Erdoğan, Suriyeli bir gazetecinin sorusu üzerine, "Türkiye'nin bölgesel olarak yapacağı çalışmaların İsrail'in tavrıyla ilintili olmadığını" belirterek, şöyle konuştu:
"İkili olarak Yüksek Düzeyli Stratejik İşbirliği Konseyi oluşturduk. İkili olarak kendi aramızda bu çalışmalarımızı yapabiliriz buna mani bir hal yoktur. Yeter ki birbirimize inanalım, güvenelim. Bunun önünü kimse kesemez. Nitekim 350 milyon dolardan başladık, 2 milyar dolara geldik, inşallah ekonomik ilişkilerimiz 5 milyar dolara çıkabilir. Siyasi, ekonomik, kültürel, eğitim her türlü alanda bu çalışmalarımızı yapabiliriz, buna mani bir hal yok."
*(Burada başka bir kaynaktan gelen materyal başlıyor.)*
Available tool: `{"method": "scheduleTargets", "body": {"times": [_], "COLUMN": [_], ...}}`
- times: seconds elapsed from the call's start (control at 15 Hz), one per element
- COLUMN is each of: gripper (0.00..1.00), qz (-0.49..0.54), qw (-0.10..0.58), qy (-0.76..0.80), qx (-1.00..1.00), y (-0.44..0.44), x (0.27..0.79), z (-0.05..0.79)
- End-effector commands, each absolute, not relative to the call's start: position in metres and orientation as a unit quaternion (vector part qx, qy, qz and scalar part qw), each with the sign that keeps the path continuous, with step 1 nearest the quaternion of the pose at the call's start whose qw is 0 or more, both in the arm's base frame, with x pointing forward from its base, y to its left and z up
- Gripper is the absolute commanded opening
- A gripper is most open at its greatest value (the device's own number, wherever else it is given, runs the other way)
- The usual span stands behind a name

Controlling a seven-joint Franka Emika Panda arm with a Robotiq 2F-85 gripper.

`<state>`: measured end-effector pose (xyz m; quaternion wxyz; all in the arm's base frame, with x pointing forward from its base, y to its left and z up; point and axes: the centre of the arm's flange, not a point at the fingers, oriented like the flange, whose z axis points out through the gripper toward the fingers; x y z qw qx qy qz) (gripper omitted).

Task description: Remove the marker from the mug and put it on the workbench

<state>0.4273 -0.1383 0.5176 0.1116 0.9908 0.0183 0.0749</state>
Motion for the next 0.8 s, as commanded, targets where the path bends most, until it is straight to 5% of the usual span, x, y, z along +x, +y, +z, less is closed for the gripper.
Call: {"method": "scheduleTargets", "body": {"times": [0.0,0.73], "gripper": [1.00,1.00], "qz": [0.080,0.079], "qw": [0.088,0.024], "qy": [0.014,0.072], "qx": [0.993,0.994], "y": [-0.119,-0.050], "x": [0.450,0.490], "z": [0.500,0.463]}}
"İLLA ARA BULUCU OLACAĞIZ' DİYEMEYİZ"
Suriye-İsrail arasındaki ara buluculuk konusunda İsrail'in tutumunda bir değişiklik görüp görmediğinin, doğrudan olmayan görüşmelere Türkiye'nin ara bulucu olarak katılıp katılamayacağının sorulması üzerine de Erdoğan, şunları söyledi:
"Durumdan vazife çıkaramayız. Türkiye'nin dolaylı ara buluculuğuna Suriyeli kardeşlerimiz 'evet' diyor, ama İsrail tarafı da 'evet' derse biz buna hazırız. İsrail 'Erdoğan taraftır, biz Türkiye'nin ara buluculuğuna olumlu bakmıyoruz' diyor. Biz kalkıp da 'illa ara bulucu olacağız' diyemeyiz. İsrail adres de gösterdi, Sarkozy'i ifade etti. Bu konuda da değerli kardeşim Sayın Esad'ın yaptığı açıklamadan dolayı kendilerine minnettarız, kendilerinin Sarkozy'inin ara buluculuğuna sıcak bakmadığını biliyoruz, dinledik, duyduk. Burada bir süreç şu anda çalışıyor. Türkiye'ye bir görev düşerse biz yine hazırız. Türkiye'de 5 raund çalışmalar yürüdü, son rauntta İsrail Başbakanı benim resmi konutumda 5 saat çalıştı ve değerli kardeşimle telefonla irtibat halinde olduk. Şu anda Dışişleri Bakanım Sayın Davutoğlu aynı şekilde o akşam telefonla bir mekik diplomasisi oluşturdu, ama Cuma günü bir iki kelimede sıkıntımız vardı. 'Cuma günü bunların üzerinde tekrar görüşelim' dendi, fakat Cuma gününün sonu gelmedi, Cumartesi günü Gazze'ye bombalar yağmaya başladı. Orada koptu. Kimde suç? Barış yanlısı kim, barış karşıtı kim? Biz bunu söyledik diye taraf olduk. Temenni ederiz ki yanlışlarını anlarlar, yeni bir barış süreci için adım atılırsa, bize de görev düşerse biz yine buna varız, yine koştururuz, adil bir neticenin alınmasını da isteriz."